やがて家の門と屋根が見えると、喜び走って家に向かう。召使が喜んで私を迎えてくれ、幼子が門で私を待っていてくれる。庭の三本の小道は荒れ始めてはいたが、松や菊はまだ残っている。幼子を連れて部屋に入ると、酒が酒樽いっぱいに満ちている。酒つぼと杯を引き寄せて、自分で酒をつぎ、庭の木の枝に目をやって顔をほころばせ、南側の窓に目をやって伸び伸びした気持ちになり、(自分の家の)膝を入れるくらいの小さな部屋が落ち着きやすいことをよく理解するのである。庭は毎日毎日歩き回るとその時々の趣を成し、門は設けてはあるがいっも閉ざして(他人との交渉を絶って)いる。杖をついて老いた身を助けながら気ままに歩き回ったり休んだりし、時には頭をあげてはあたりを自由に眺め回す。雲は無心に山あいからわきあがり、鳥は飛ぶのに疲れて自分の巣に帰っていくのを知っている。
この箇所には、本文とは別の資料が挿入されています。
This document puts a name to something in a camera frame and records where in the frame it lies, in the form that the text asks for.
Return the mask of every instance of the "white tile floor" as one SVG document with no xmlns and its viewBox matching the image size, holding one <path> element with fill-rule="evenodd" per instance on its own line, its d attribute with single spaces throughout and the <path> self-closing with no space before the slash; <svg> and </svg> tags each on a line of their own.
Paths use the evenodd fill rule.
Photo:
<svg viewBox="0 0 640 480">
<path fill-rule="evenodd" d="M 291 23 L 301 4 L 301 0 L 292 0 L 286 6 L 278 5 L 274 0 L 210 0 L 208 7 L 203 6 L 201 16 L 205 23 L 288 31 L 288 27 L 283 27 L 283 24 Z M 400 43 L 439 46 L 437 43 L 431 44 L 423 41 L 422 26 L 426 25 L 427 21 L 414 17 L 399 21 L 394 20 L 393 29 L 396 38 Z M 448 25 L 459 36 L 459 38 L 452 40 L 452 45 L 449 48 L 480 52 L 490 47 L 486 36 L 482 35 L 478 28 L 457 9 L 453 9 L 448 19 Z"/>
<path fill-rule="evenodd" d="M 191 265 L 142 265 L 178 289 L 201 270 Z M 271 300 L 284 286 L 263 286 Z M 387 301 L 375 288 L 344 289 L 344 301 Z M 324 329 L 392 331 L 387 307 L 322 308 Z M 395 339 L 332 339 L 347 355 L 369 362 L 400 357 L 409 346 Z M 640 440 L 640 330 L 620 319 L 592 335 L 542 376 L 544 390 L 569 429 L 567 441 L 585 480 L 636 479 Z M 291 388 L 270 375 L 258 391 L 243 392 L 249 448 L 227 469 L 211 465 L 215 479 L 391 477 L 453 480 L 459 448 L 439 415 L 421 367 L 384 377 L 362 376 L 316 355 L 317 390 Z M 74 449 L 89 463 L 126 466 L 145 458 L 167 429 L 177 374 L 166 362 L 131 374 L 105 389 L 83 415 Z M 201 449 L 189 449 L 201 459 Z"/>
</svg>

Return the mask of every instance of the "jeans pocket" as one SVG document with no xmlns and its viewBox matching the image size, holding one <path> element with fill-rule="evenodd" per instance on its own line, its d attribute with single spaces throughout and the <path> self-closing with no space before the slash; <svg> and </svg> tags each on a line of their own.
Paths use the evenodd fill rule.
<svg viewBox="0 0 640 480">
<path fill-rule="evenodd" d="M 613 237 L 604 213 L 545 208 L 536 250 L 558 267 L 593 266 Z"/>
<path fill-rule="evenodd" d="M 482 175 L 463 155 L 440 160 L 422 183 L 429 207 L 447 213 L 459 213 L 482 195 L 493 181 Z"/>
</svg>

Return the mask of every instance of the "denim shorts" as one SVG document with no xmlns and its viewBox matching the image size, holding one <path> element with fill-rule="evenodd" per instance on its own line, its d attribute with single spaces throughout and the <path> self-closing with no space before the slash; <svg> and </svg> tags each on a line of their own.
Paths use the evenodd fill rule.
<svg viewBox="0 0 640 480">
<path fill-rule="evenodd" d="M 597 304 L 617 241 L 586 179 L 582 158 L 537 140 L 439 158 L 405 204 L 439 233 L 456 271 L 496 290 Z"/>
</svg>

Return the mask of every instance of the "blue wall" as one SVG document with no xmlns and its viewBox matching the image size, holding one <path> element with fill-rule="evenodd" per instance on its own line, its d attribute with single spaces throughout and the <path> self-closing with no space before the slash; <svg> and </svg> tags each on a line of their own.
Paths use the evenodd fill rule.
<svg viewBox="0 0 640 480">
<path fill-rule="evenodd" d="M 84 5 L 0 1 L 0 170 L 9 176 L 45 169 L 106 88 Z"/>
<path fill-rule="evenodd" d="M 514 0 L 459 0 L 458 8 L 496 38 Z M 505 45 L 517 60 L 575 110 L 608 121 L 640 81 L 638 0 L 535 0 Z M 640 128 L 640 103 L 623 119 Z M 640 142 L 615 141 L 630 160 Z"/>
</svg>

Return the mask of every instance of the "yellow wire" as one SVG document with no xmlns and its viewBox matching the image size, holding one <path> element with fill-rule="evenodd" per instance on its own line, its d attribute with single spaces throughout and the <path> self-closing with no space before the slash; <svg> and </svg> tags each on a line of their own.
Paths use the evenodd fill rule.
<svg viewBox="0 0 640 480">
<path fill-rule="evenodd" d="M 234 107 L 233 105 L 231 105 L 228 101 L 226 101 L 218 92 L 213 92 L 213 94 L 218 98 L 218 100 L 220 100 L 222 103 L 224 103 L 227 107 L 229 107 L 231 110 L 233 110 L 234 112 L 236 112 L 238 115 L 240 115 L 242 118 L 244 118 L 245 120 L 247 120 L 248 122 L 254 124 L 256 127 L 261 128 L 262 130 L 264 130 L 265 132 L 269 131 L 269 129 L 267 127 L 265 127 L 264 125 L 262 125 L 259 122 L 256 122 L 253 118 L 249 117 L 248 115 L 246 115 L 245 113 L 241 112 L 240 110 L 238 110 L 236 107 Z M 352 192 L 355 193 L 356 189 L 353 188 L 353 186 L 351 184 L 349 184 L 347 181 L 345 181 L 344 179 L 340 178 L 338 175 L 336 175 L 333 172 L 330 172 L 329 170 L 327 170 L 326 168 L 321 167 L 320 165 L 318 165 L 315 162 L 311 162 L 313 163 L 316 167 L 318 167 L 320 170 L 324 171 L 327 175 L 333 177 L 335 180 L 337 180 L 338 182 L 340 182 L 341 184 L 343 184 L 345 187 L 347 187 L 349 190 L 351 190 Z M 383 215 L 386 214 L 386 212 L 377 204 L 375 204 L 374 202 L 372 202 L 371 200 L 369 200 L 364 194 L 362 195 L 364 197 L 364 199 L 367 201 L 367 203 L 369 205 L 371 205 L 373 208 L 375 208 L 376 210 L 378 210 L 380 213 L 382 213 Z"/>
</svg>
日の光が陰って薄暗く、(太陽が)今にも沈もうとするころに、私はたった一本だけ立っている松の木を撫でながら立ち去りにくくしているのである。

〔第三段〕

さあ帰ろう。世の中の人々との交際を絶とう。世の中と私とお互いに相手を忘れてしまおう。再び馬車に乗って出仕をして何を求めようか。(何も求めるものはない)。家族や親戚の心のこもった話を喜び、琴を演奏したり書物を読んだりすることを楽しんで自分の憂いを消すのである。(そうしているうちに)農夫が私に春がやって来たことを告げると、私は西の田畑で農業に励もうとする。時には幌を掛けた車の準備を命じて陸路を行き、時には一そうの小船に乗って出かける。奥深い谷を訪ね、また山道の険しい丘を越えていくと、木々は嬉しそうな様子で花をつけようとしており、(氷がとけて)泉はちょろちょろと流れ始めたばかりである。すべての物がこの春の季節を得て生き生きとしているのを喜びながら、私の生命がだんだんとおしまいになるのを感じている。

〔第四段〕

もうこれまでだ。この肉体をこの世の中にとどめることは、あとどれほどであろうか。(もはやどれほどもない。)どうして心を自然の成り行きに任せようとしないのか。(そうすべきである。)どうしてうろうろとしてどこかに行こうとするのか。(そんなことをしてもしょうがない。)金持ちになったり高い身分になったりすることは、私の望みではないし、仙人のいる不老不死の世界に行くことも期待できない。(ただ)よい時節を思って一人出掛け、時には、ついている杖を地面に突き立てて、野良仕事をしよう。東の丘に登っては、ゆるやかに歌をロずさみ、清らかな流れに 臨んでは、詩を作る。しばらくは自然の変化に身を任せて命の尽きるままにしよう。あの天命を楽しんで、またいったい何を疑おうか。(何も疑うものはないのである)。